Paul Stevenson: ‘Requiring others to suffer for our pleasure is despicable.’

Posted on February 4, 2019

This short essay by End Animal Slaughter contributor Paul Stevenson first appeared in the book ‘Why I Will Always Be Vegan: 125 essays from Around the World’ compiled by “Butterflies” Marcia Katz (Amazon, 2015)

 

I am vegan because it is the kind thing to do. I like the Golden Rule, “Do unto others as you would have them do unto you”. I include members of other species as “others” because they have feelings just like us, experience the world like us and suffer as we do.

Kindness is central to the Golden Rule. Kindness is an essential part of justice, and justice of progress. Without kindness there is no justice, no happiness and no progress. The Golden Rule therefore obligates us to be vegan because there is no alternative.


‘We cannot live by the Golden Rule if we support this industry’

The entire animal industry, including food animals, and animals used for fabrics, research and entertainment, is monstrously brutal. Suffering is integral to it; it requires suffering. Anyone supporting the animal industry is therefore directly responsible for causing immense suffering. It is despicable that we should require others to suffer to satisfy our pleasure when there are alternatives that cause no suffering. We cannot live by the Golden Rule if we support this industry. This is why I will always be vegan.

There is more to kindness than at first meets the eye. It has consequences for both parties, perpetrator and recipient. Treating others unkindly is a lose-lose situation. The victims of our unkindness are harmed by it, but so are we. To be unkind is to act beneath ourselves. As a result we lose hugely. Unkindness degrades us and destroys our dignity. When we casually cause and ignore the suffering of others we become pathetic people indeed; we become small, hard and mean – ignoble. In the end we lose our umanity itself, the very essence of what it is to be human.

By contrast, being kind to others is a win-win situation. The recipients of kindness benefit from it, but the person who performs the kindness gains immensely. We feel elevated; we become bigger, happier people. Paradoxically, we gain even when we apparently lose, when donating blood for example. Kindness elevates and ennobles us. Kindness bestows undreamt of joy upon us. Our hearts glow. Only by being kind to others can we know true happiness. There can be no justice, no joy without kindness.
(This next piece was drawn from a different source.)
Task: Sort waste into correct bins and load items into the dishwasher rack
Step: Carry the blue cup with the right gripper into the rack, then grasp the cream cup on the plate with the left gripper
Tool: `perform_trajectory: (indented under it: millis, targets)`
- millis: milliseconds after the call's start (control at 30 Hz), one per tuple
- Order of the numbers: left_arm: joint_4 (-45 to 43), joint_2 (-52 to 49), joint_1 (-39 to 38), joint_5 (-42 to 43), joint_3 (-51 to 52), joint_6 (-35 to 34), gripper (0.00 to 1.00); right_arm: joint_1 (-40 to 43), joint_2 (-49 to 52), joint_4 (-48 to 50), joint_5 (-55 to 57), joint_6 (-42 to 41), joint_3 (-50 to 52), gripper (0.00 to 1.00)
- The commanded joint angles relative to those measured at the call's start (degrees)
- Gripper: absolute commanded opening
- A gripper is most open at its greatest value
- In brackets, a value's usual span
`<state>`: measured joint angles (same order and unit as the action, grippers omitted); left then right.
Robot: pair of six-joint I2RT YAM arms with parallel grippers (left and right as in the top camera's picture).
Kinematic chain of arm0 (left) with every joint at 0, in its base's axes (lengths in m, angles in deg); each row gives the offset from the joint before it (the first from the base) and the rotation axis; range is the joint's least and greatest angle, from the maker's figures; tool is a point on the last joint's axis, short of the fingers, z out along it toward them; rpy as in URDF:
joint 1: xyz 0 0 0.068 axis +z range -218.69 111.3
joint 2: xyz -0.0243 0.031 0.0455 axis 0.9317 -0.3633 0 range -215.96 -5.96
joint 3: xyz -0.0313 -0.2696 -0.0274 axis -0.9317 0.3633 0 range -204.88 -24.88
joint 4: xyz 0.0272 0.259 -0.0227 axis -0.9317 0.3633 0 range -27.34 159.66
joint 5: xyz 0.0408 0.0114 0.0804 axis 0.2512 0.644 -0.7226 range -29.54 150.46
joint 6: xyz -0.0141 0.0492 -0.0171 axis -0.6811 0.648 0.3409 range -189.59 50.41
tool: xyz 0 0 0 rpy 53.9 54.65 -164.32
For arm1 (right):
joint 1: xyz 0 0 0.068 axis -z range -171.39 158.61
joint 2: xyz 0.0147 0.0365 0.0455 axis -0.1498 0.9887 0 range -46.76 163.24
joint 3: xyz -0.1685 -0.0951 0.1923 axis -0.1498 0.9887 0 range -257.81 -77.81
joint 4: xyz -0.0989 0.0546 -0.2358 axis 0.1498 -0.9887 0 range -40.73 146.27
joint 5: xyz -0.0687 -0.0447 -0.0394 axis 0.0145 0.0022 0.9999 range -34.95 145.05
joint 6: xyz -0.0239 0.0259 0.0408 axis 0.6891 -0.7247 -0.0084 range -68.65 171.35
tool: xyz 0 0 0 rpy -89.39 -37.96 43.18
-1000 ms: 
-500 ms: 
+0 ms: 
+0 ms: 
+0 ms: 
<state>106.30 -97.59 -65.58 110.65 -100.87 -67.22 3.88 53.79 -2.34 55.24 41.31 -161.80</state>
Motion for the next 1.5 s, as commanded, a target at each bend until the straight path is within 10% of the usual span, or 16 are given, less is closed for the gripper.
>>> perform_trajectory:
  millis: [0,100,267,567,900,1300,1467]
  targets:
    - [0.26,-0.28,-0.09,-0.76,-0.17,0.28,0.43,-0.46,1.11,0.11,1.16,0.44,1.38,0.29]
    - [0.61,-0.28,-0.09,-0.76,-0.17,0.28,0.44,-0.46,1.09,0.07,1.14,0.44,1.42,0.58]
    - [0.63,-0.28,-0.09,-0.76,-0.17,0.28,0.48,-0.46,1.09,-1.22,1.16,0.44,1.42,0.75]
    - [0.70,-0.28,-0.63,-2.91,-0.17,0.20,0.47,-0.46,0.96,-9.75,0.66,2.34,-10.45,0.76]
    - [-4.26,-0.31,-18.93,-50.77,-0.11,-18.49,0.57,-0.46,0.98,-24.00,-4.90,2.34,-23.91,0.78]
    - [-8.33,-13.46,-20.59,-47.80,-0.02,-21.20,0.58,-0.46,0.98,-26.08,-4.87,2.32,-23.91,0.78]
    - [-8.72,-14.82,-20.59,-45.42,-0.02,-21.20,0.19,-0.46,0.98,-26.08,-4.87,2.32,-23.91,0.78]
In rejecting cruelty and adopting a life based on kindness we regain and expand our humanity. That makes the world a better place for all.

 

 

 

Comments

  • Pascal Bedard says:

    A short and pertinent text with which I agree 100%. The vegan lifestyle should NOT be “special” at all. The basic principle is so obvious that it truly is a wonder why we even must debate over it! Keep up the great work. PB.